From 80787ca12d529b9f61ade17c680b2517c2d1ce33 Mon Sep 17 00:00:00 2001
From: Easwaran Raman <eraman@google.com>
Date: Tue, 10 May 2016 22:03:23 +0000
Subject: [PATCH] Reapply r266477 and r266488

llvm-svn: 269131
---
 include/llvm/ProfileData/ProfileCommon.h     | 37 ++++++++++-
 lib/Analysis/InlineCost.cpp                  |  6 +-
 lib/Analysis/LLVMBuild.txt                   |  2 +-
 lib/ProfileData/ProfileSummary.cpp           | 44 +++++++++++++
 test/Transforms/Inline/inline-cold-callee.ll | 25 +++++---
 test/Transforms/Inline/inline-hot-callee.ll  | 25 +++++---
 unittests/ProfileData/CMakeLists.txt         |  1 +
 unittests/ProfileData/ProfileSummaryTest.cpp | 66 ++++++++++++++++++++
 8 files changed, 187 insertions(+), 19 deletions(-)

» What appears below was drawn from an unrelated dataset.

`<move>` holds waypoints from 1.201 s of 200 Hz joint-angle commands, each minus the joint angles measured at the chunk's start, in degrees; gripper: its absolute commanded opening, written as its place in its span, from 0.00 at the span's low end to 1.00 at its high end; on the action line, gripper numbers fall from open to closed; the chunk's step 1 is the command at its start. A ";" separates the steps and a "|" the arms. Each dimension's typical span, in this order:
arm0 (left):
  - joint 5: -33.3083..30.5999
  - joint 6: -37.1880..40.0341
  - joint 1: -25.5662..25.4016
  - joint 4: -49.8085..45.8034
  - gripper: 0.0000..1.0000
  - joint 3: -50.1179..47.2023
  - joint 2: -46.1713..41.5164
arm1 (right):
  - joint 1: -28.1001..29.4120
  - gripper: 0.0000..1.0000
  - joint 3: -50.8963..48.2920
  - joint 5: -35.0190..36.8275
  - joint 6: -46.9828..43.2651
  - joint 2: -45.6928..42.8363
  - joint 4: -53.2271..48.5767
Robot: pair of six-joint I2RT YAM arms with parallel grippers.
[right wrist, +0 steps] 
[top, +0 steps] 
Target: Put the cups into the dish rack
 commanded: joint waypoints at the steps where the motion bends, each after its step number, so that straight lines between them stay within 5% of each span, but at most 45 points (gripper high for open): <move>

 create mode 100644 unittests/ProfileData/ProfileSummaryTest.cpp

diff --git a/include/llvm/ProfileData/ProfileCommon.h b/include/llvm/ProfileData/ProfileCommon.h
index ae196aa5d00..878c7c73449 100644
--- a/include/llvm/ProfileData/ProfileCommon.h
+++ b/include/llvm/ProfileData/ProfileCommon.h
@@ -21,6 +21,8 @@
 #include <vector>
 
 #include "llvm/Support/Casting.h"
+#include "llvm/Support/ManagedStatic.h"
+#include "llvm/Support/Mutex.h"
 
 namespace llvm {
 class Function;
@@ -35,6 +37,7 @@ class LLVMContext;
 class Metadata;
 class MDTuple;
 class MDNode;
+class Module;
 
 inline const char *getHotSectionPrefix() { return ".hot"; }
 inline const char *getUnlikelySectionPrefix() { return ".unlikely"; }
@@ -67,6 +70,14 @@ private:
   // appears in the profile. The map is kept sorted in the descending order of
   // counts.
   std::map<uint64_t, uint32_t, std::greater<uint64_t>> CountFrequencies;
+  // Compute profile summary for a module.

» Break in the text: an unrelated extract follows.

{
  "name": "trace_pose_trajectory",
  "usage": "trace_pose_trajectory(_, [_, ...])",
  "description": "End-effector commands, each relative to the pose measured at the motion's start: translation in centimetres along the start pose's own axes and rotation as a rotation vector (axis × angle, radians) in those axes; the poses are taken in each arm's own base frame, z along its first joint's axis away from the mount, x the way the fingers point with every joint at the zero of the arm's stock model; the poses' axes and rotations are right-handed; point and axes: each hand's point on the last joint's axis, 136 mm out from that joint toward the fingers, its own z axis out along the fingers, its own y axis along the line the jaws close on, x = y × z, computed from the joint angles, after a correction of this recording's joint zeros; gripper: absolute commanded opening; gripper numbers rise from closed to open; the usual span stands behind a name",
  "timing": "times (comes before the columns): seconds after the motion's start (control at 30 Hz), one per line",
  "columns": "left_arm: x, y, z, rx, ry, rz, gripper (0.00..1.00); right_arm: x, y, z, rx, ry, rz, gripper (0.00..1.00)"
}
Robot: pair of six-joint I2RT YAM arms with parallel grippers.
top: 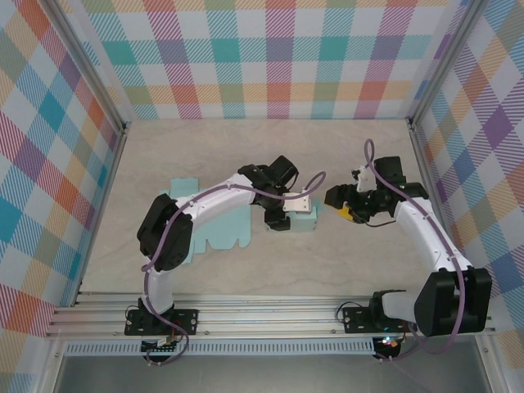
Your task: Fold the paper box
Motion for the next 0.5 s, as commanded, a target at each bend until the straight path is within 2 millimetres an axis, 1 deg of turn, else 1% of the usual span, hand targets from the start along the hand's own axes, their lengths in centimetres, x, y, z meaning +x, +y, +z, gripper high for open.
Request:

+  static ProfileSummary *computeProfileSummary(Module *M);
+  // Cache of last seen module and its profile summary.
+  static ManagedStatic<std::pair<Module *, std::unique_ptr<ProfileSummary>>>
+      CachedSummary;
+  // Mutex to access summary cache
+  static ManagedStatic<sys::SmartMutex<true>> CacheMutex;
+
 protected:
   SummaryEntryVector DetailedSummary;
   std::vector<uint32_t> DetailedSummaryCutoffs;
@@ -85,14 +96,12 @@ protected:
       : PSK(K), DetailedSummary(DetailedSummary), TotalCount(TotalCount),
         MaxCount(MaxCount), MaxFunctionCount(MaxFunctionCount),
         NumCounts(NumCounts), NumFunctions(NumFunctions) {}
-  ~ProfileSummary() = default;
   inline void addCount(uint64_t Count);
   /// \brief Return metadata specific to the profile format.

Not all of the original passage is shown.